Work task: Give back the listing in full and exactly, leaving out the images.

^^^^^^^^

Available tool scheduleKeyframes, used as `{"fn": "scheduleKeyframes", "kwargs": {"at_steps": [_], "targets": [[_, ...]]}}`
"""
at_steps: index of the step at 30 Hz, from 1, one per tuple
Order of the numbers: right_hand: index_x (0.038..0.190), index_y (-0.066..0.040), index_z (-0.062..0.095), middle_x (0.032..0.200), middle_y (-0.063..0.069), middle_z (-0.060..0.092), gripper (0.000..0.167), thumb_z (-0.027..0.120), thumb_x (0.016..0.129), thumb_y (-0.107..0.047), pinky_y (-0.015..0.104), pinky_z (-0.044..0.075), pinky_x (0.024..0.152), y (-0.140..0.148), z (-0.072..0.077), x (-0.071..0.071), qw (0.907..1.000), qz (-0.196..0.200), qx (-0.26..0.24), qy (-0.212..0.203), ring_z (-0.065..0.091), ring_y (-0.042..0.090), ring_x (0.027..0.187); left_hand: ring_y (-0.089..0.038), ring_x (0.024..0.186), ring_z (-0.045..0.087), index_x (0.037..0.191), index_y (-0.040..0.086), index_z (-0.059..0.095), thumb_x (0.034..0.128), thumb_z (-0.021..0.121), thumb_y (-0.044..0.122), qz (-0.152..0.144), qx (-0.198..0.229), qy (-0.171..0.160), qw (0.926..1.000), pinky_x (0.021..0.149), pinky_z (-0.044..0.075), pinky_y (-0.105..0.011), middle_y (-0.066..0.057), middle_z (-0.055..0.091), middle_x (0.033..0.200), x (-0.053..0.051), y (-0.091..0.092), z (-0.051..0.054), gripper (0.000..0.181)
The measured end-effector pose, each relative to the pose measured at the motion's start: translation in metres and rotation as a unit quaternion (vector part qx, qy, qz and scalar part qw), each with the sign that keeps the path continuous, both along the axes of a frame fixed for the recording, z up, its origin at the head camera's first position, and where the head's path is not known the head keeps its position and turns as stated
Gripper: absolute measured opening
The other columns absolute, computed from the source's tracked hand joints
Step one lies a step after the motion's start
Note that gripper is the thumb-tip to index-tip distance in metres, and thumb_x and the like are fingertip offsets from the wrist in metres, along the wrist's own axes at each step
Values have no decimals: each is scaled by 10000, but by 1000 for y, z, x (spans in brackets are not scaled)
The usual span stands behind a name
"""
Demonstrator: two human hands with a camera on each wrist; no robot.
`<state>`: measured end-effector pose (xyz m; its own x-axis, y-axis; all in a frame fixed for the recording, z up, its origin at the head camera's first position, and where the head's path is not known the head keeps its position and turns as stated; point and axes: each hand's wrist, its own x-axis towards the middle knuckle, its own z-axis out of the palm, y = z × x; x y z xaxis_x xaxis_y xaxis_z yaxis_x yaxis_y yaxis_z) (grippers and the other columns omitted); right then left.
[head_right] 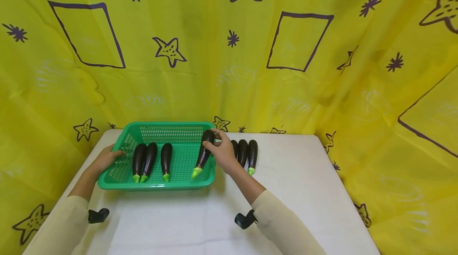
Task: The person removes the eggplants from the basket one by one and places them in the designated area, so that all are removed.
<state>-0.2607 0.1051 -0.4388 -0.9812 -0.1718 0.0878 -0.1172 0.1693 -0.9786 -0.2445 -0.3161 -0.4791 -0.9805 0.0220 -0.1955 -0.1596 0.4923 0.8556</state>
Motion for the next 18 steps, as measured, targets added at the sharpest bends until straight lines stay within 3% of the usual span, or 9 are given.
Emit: {"fn": "scheduleKeyframes", "kwargs": {"at_steps": [7,18], "targets": [[1550,-36,475,1445,254,535,600,691,998,-129,382,559,874,12,0,3,10000,-28,23,-37,625,373,1190,-434,1077,620,1474,-223,288,1059,421,128,22,13,-16,10000,846,549,-459,-441,495,1326,0,1,1,560],[1551,-20,425,1399,250,540,610,672,1001,-115,392,518,874,42,-11,-2,9995,-227,168,-126,590,371,1167,-477,1125,599,1491,-222,263,1064,410,143,9,18,-100,9999,878,544,-497,-445,475,1354,0,1,1,581]]}}
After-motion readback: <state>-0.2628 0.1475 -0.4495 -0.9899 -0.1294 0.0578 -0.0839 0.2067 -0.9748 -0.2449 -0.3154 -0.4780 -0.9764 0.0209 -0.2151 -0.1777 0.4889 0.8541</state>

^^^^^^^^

Written reply:
Available tool scheduleKeyframes, used as `{"fn": "scheduleKeyframes", "kwargs": {"at_steps": [_], "targets": [[_, ...]]}}`
"""
at_steps: index of the step at 30 Hz, from 1, one per tuple
Order of the numbers: right_hand: index_x (0.038..0.190), index_y (-0.066..0.040), index_z (-0.062..0.095), middle_x (0.032..0.200), middle_y (-0.063..0.069), middle_z (-0.060..0.092), gripper (0.000..0.167), thumb_z (-0.027..0.120), thumb_x (0.016..0.129), thumb_y (-0.107..0.047), pinky_y (-0.015..0.104), pinky_z (-0.044..0.075), pinky_x (0.024..0.152), y (-0.140..0.148), z (-0.072..0.077), x (-0.071..0.071), qw (0.907..1.000), qz (-0.196..0.200), qx (-0.26..0.24), qy (-0.212..0.203), ring_z (-0.065..0.091), ring_y (-0.042..0.090), ring_x (0.027..0.187); left_hand: ring_y (-0.089..0.038), ring_x (0.024..0.186), ring_z (-0.045..0.087), index_x (0.037..0.191), index_y (-0.040..0.086), index_z (-0.059..0.095), thumb_x (0.034..0.128), thumb_z (-0.021..0.121), thumb_y (-0.044..0.122), qz (-0.152..0.144), qx (-0.198..0.229), qy (-0.171..0.160), qw (0.926..1.000), pinky_x (0.021..0.149), pinky_z (-0.044..0.075), pinky_y (-0.105..0.011), middle_y (-0.066..0.057), middle_z (-0.055..0.091), middle_x (0.033..0.200), x (-0.053..0.051), y (-0.091..0.092), z (-0.051..0.054), gripper (0.000..0.181)
The measured end-effector pose, each relative to the pose measured at the motion's start: translation in metres and rotation as a unit quaternion (vector part qx, qy, qz and scalar part qw), each with the sign that keeps the path continuous, both along the axes of a frame fixed for the recording, z up, its origin at the head camera's first position, and where the head's path is not known the head keeps its position and turns as stated
Gripper: absolute measured opening
The other columns absolute, computed from the source's tracked hand joints
Step one lies a step after the motion's start
Note that gripper is the thumb-tip to index-tip distance in metres, and thumb_x and the like are fingertip offsets from the wrist in metres, along the wrist's own axes at each step
Values have no decimals: each is scaled by 10000, but by 1000 for y, z, x (spans in brackets are not scaled)
The usual span stands behind a name
"""
Demonstrator: two human hands with a camera on each wrist; no robot.
`<state>`: measured end-effector pose (xyz m; its own x-axis, y-axis; all in a frame fixed for the recording, z up, its origin at the head camera's first position, and where the head's path is not known the head keeps its position and turns as stated; point and axes: each hand's wrist, its own x-axis towards the middle knuckle, its own z-axis out of the palm, y = z × x; x y z xaxis_x xaxis_y xaxis_z yaxis_x yaxis_y yaxis_z) (grippers and the other columns omitted); right then left.
[head_right] 
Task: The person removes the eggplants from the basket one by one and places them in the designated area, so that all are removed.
<state>-0.2607 0.1051 -0.4388 -0.9812 -0.1718 0.0878 -0.1172 0.1693 -0.9786 -0.2445 -0.3161 -0.4791 -0.9805 0.0220 -0.1955 -0.1596 0.4923 0.8556</state>
Motion for the next 18 steps, as measured, targets added at the sharpest bends until straight lines stay within 3% of the usual span, or 9 are given.
Emit: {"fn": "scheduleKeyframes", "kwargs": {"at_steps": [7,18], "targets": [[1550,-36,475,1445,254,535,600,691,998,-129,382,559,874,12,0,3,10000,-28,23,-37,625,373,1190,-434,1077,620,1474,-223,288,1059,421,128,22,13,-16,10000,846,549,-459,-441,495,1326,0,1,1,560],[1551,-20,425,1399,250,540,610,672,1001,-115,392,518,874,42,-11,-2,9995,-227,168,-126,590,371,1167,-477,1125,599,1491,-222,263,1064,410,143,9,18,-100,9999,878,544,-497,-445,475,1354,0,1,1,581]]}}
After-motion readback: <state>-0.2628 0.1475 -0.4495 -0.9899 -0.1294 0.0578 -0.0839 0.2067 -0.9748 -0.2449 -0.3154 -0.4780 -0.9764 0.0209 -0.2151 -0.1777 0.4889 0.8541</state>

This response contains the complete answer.